Елеазар Смит, выступавший в береговом отряде, писал в своем дневнике о том, как моряки без происшествий добрались до места и долго ждали, прежде чем вдали послышался едва различимый свист, а за ним – крики и взрывы. Одному моряку из отряда позже послышалась пальба, а потом, как показалось Смиту и как он особо отметил в записях, по небу прокатился раскат невиданного грома – но звучал тот гром будто катастрофически усиленный человеческий голос, в коем даже угадывались слова.
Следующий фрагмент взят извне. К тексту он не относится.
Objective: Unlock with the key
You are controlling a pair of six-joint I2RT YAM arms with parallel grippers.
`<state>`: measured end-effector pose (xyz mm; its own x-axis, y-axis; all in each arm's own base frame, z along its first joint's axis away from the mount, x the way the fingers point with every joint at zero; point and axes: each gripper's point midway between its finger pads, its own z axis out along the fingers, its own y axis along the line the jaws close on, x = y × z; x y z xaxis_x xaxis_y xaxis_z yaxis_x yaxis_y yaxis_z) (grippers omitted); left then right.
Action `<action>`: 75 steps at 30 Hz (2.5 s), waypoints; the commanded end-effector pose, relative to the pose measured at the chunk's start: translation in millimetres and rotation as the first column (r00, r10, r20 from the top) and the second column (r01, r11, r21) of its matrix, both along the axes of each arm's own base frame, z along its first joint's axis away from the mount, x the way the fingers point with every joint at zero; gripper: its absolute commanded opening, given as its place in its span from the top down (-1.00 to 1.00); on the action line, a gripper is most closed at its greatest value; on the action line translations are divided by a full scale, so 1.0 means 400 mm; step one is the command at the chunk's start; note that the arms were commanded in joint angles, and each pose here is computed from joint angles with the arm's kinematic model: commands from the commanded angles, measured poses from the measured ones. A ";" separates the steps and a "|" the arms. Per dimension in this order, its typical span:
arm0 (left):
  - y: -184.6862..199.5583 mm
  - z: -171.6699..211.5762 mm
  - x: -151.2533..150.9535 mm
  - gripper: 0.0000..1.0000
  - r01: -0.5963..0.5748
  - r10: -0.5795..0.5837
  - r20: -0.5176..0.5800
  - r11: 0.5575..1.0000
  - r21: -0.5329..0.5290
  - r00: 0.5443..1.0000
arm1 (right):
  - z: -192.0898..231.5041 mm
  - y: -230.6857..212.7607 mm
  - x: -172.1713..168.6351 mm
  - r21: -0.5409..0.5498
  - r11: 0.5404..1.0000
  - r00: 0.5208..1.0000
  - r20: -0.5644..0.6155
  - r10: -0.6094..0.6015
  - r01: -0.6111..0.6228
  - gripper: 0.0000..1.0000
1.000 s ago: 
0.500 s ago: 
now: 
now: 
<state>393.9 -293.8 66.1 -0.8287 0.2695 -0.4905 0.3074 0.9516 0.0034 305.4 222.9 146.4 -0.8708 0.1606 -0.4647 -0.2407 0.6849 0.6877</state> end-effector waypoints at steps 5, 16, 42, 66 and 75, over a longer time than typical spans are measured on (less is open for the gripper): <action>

Незадолго до рассвета в стан явился один-единственный изможденный гонец с безумием, плещущимся во взоре; от одежд бедолаги шел странный, ни на что не похожий смрад. Он посоветовал морякам тихо, не привлекая внимания, разойтись по домам и никогда никому не рассказывать о событиях этой ночи и о человеке, звавшемся Джозеф Карвен. Поведение гонца вкупе с обликом оказалось не в пример красноречивее слов: что бы этот закаленный морской жизнью мужчина ни повидал, это плачевно сказалось на покое его души, не то что-то утратившей, не то – обретшей. То же самое стало и со всеми остальными, кто побывал в той зоне ужаса – лицезрев нечто за гранью человеческого разумения, они с тех пор не могли это забыть, однако никому не поведали о случившемся: печать тишины крепко легла на их уста. Береговой группе также передался от единственного добравшегося до них гонца невыразимый опыт. Рассказы о той страшной ночи так и не дошли, похоже, до города, и лишь дневник Елеазара Смита донес до дней насущных память о том, что имело место в прошлом, – о неизбывной горе-миссии заговорщиков из таверны «Золотой лев».

Чарльз Вард, однако, отыскал еще ряд письменных свидетельств в переписке Феннеров, сохранившейся у их родственников в Новом Лондоне[18]. Проводив всех, Феннеры, из чьих окон была видна заговоренная ферма, явственно услышали неистовый лай собак Джозефа Карвена и первый взрыв, предваривший атаку. Вослед за взрывом из-под крыши флигеля вновь полыхнул яркий свет, а еще мгновение спустя, после двукратного свистка, объявившего облаву, прогремели выстрелы из мушкетов – и дикий оглушающий рев, изрядно напугавший Люка Феннера. Этот крик, однако, обладал качеством, которое не могло передать никакое письмо, и корреспондент упоминает, что его мать вмиг потеряла сознание от этого звука. Позже он повторился менее громко, и последовали дальнейшие, но более приглушенные звуки выстрелов, сопровождаемые громким пороховым взрывом с берега реки. Примерно через час все собаки страшно залаяли, и послышался такой неясный грохот, что подсвечники на каминной полке зашатались. Был отмечен сильный запах серы; а отец Люка Феннера заявил, что слышал третий, или аварийный, сигнал свистка, хотя остальные его не заметили. Снова раздался приглушенный выстрел, за которым последовал глубокий крик, менее пронзительный, но еще более ужасный, чем те, что предшествовали ему; что-то вроде гортанного, отвратительно рокота или бульканья, называемый «криком» лишь ввиду продолжительности и психологического эффекта, а не в силу акустических свойств.